**Task objective**
Copy exactly, and only, the lines from the one containing "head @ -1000" through the last line of the records below.

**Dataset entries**
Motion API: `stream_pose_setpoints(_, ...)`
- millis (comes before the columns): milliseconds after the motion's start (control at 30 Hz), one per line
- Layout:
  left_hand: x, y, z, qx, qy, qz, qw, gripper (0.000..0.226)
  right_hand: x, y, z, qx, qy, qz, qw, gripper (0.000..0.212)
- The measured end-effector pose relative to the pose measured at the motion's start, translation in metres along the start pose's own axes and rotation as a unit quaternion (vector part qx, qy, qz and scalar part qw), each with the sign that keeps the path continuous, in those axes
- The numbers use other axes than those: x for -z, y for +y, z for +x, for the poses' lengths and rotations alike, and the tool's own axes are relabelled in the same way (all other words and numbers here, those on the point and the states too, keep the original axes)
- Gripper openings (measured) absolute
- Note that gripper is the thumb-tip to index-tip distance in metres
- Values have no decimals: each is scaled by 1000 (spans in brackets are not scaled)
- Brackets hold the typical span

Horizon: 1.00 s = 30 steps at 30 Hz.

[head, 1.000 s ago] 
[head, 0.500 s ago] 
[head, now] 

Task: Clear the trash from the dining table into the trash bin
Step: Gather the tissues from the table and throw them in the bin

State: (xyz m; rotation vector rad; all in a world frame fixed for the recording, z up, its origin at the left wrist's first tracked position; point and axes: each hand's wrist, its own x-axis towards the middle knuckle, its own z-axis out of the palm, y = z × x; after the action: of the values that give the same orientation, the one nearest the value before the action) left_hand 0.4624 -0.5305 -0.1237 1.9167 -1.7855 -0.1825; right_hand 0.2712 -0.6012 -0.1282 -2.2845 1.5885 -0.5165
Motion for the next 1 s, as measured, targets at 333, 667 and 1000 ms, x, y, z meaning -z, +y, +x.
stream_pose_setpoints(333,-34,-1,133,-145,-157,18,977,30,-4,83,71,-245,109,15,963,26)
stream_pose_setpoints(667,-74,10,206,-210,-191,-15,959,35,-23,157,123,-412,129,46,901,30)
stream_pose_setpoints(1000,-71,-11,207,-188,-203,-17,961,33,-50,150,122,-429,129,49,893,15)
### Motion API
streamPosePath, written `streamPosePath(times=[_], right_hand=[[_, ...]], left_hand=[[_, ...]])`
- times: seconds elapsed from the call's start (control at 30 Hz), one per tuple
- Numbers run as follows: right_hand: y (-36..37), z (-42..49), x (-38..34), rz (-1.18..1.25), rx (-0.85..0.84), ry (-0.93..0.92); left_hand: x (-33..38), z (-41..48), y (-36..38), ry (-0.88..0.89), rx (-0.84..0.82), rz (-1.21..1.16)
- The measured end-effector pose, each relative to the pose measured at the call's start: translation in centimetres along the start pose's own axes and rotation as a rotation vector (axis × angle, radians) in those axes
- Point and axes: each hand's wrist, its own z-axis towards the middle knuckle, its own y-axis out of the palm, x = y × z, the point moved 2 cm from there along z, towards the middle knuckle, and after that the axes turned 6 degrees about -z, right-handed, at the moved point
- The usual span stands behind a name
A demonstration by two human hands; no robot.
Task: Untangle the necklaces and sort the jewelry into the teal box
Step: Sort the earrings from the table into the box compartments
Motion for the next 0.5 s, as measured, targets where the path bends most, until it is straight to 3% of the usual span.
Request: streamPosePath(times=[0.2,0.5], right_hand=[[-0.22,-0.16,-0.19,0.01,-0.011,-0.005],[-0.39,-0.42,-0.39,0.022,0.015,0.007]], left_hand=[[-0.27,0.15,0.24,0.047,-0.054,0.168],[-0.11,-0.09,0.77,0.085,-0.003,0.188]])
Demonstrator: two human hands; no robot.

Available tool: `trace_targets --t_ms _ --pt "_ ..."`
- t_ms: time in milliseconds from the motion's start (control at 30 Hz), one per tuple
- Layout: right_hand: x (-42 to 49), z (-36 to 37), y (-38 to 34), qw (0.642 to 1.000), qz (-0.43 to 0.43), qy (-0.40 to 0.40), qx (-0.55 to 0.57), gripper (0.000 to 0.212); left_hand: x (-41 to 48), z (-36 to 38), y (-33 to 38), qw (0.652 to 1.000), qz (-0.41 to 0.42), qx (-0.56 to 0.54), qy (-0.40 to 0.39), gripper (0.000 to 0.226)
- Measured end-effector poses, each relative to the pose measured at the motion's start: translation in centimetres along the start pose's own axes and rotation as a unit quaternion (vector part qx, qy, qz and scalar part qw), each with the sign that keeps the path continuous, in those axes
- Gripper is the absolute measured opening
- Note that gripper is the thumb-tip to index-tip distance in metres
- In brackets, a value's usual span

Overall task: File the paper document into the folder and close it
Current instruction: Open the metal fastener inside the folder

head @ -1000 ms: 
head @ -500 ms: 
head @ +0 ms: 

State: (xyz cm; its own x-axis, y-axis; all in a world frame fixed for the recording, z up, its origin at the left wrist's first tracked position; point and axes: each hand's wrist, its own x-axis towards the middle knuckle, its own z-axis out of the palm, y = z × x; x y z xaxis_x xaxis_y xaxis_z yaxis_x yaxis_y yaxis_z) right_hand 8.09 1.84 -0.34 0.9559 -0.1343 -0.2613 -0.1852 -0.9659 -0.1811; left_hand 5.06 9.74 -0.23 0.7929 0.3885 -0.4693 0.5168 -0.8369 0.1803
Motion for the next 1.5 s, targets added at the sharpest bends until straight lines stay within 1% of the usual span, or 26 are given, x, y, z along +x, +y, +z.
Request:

**Written response**
head @ -1000 ms: 
head @ -500 ms: 
head @ +0 ms: 

State: (xyz cm; its own x-axis, y-axis; all in a world frame fixed for the recording, z up, its origin at the left wrist's first tracked position; point and axes: each hand's wrist, its own x-axis towards the middle knuckle, its own z-axis out of the palm, y = z × x; x y z xaxis_x xaxis_y xaxis_z yaxis_x yaxis_y yaxis_z) right_hand 8.09 1.84 -0.34 0.9559 -0.1343 -0.2613 -0.1852 -0.9659 -0.1811; left_hand 5.06 9.74 -0.23 0.7929 0.3885 -0.4693 0.5168 -0.8369 0.1803
Motion for the next 1.5 s, targets added at the sharpest bends until straight lines stay within 1% of the usual span, or 26 are given, x, y, z along +x, +y, +z.
Request:

Nothing more remains to be added to the answer.